§ WHAT YOU SHOULD DO
The answer is the data repeated in full, with no pictures included.

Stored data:
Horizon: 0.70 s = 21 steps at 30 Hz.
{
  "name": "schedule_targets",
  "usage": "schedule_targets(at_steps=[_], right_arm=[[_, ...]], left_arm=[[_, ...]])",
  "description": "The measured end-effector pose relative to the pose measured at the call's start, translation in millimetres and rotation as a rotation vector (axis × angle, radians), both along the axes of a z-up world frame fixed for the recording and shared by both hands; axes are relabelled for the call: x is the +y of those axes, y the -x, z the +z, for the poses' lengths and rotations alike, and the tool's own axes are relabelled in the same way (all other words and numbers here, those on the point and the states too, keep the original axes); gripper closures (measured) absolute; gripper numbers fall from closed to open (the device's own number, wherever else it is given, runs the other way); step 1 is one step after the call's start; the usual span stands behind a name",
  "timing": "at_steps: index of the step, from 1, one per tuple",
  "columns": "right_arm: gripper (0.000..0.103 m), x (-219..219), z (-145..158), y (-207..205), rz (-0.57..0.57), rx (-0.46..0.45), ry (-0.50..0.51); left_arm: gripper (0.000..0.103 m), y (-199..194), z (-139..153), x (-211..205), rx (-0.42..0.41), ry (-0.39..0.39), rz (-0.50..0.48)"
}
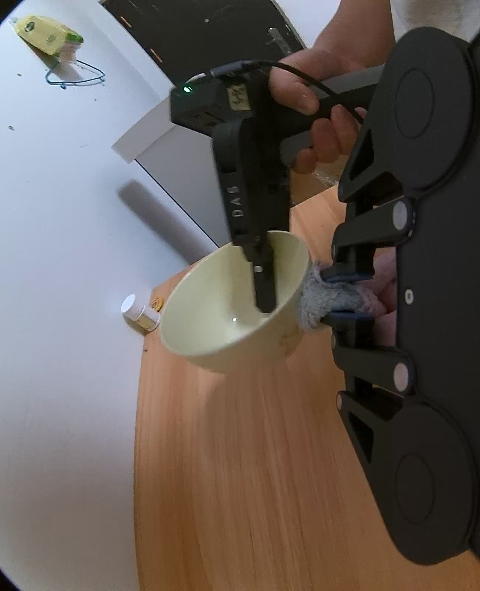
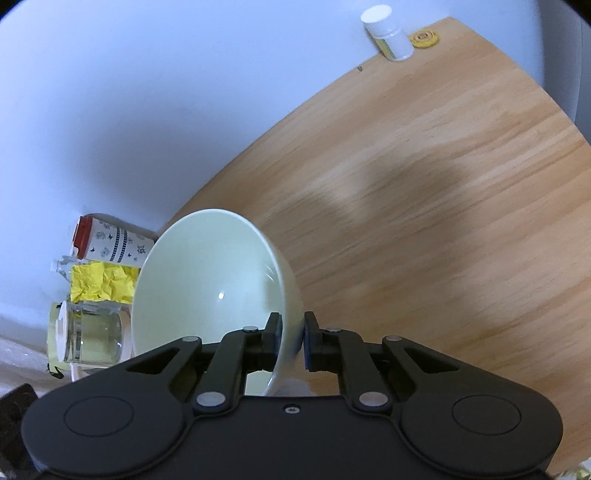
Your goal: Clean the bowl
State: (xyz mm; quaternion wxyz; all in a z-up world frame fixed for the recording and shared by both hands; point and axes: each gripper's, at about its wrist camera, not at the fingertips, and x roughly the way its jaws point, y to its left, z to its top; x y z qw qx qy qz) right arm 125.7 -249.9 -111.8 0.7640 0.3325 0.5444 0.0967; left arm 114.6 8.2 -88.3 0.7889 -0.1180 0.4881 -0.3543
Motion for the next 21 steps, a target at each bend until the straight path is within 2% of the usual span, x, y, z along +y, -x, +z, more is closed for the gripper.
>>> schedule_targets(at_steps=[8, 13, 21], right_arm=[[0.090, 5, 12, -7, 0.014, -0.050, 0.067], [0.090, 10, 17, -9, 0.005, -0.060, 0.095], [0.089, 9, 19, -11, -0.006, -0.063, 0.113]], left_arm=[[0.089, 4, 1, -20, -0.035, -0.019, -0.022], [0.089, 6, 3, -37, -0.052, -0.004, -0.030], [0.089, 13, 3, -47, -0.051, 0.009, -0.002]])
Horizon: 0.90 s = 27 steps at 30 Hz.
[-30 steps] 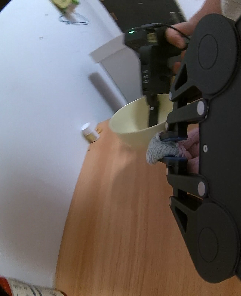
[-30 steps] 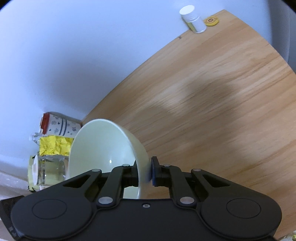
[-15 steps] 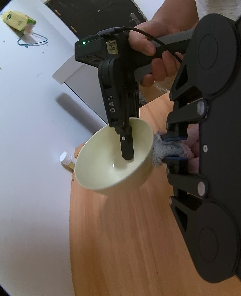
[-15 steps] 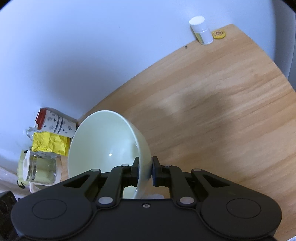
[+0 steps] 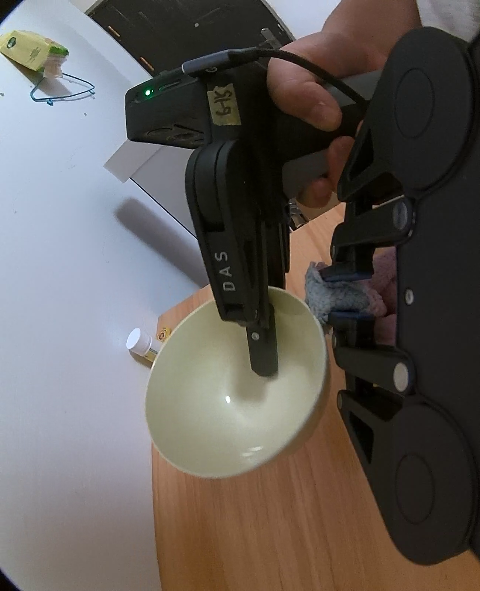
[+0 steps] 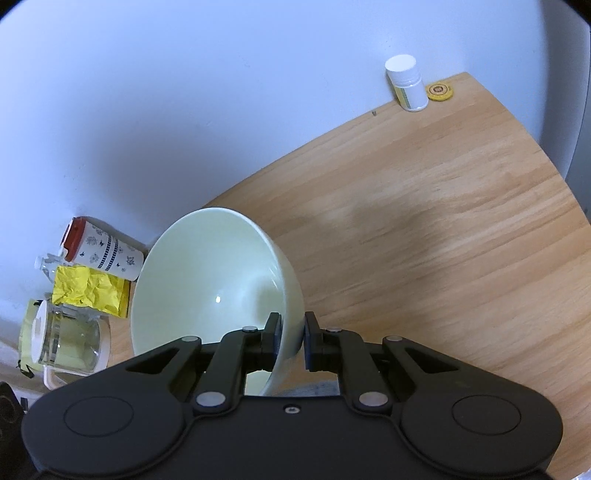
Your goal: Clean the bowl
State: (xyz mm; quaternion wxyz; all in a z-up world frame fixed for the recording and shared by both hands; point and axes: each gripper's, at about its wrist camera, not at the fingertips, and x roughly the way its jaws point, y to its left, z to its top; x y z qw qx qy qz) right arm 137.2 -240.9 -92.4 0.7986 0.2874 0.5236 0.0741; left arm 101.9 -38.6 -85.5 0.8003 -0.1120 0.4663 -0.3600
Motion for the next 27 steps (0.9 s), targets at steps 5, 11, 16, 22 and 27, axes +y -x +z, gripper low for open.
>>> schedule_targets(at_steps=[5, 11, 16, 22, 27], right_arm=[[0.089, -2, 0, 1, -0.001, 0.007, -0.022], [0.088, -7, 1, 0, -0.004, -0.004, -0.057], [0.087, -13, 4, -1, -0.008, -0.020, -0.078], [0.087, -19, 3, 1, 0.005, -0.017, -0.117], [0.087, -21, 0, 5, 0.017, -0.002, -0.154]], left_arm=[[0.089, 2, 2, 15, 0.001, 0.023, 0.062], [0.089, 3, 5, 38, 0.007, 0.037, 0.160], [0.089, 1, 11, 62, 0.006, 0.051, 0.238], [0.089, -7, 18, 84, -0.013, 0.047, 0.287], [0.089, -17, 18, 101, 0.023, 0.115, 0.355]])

§ ANSWER TO THIS EXERCISE
Horizon: 0.70 s = 21 steps at 30 Hz.
{
  "name": "schedule_targets",
  "usage": "schedule_targets(at_steps=[_], right_arm=[[_, ...]], left_arm=[[_, ...]])",
  "description": "The measured end-effector pose relative to the pose measured at the call's start, translation in millimetres and rotation as a rotation vector (axis × angle, radians), both along the axes of a z-up world frame fixed for the recording and shared by both hands; axes are relabelled for the call: x is the +y of those axes, y the -x, z the +z, for the poses' lengths and rotations alike, and the tool's own axes are relabelled in the same way (all other words and numbers here, those on the point and the states too, keep the original axes); gripper closures (measured) absolute; gripper numbers fall from closed to open (the device's own number, wherever else it is given, runs the other way); step 1 is one step after the call's start; the usual span stands behind a name",
  "timing": "at_steps: index of the step, from 1, one per tuple",
  "columns": "right_arm: gripper (0.000..0.103 m), x (-219..219), z (-145..158), y (-207..205), rz (-0.57..0.57), rx (-0.46..0.45), ry (-0.50..0.51); left_arm: gripper (0.000..0.103 m), y (-199..194), z (-139..153), x (-211..205), rx (-0.42..0.41), ry (-0.39..0.39), rz (-0.50..0.48)"
}
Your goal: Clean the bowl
State: (xyz mm; quaternion wxyz; all in a z-up world frame fixed for the recording and shared by both hands; point and axes: each gripper's, at about its wrist camera, not at the fingertips, and x roughly the way its jaws point, y to its left, z to its top; x y z qw qx qy qz) right arm 125.7 -249.9 -111.8 0.7640 0.3325 0.5444 0.0967; left arm 114.6 8.2 -88.3 0.7889 -0.1180 0.4881 -0.3543
Motion for the next 21 steps, a target at each bend until the straight path is within 2% of the usual span, x, y, z along +y, -x, +z, more is closed for the gripper.
>>> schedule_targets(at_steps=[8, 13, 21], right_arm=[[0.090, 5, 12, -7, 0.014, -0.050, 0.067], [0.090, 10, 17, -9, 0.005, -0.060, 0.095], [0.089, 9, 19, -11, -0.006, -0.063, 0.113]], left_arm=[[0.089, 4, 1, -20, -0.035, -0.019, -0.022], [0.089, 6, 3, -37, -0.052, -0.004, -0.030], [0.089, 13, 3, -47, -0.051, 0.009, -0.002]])
Horizon: 0.90 s = 27 steps at 30 Hz.
[-30 steps] 
[-30 steps] 
[-15 steps] 
[-15 steps] 
[+0 steps] 
[+0 steps] 
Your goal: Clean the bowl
State: (xyz mm; quaternion wxyz; all in a z-up world frame fixed for the recording and shared by both hands; point and axes: each gripper's, at about its wrist camera, not at the fingertips, and x roughly the way its jaws point, y to its left, z to its top; x y z qw qx qy qz) right arm 137.2 -240.9 -92.4 0.7986 0.2874 0.5236 0.0741; left arm 101.9 -38.6 -85.5 0.8003 -0.1120 0.4663 -0.3600
Motion for the next 27 steps (0.9 s), targets at steps 5, 11, 16, 22 and 27, axes +y -x +z, gripper low for open.
>>> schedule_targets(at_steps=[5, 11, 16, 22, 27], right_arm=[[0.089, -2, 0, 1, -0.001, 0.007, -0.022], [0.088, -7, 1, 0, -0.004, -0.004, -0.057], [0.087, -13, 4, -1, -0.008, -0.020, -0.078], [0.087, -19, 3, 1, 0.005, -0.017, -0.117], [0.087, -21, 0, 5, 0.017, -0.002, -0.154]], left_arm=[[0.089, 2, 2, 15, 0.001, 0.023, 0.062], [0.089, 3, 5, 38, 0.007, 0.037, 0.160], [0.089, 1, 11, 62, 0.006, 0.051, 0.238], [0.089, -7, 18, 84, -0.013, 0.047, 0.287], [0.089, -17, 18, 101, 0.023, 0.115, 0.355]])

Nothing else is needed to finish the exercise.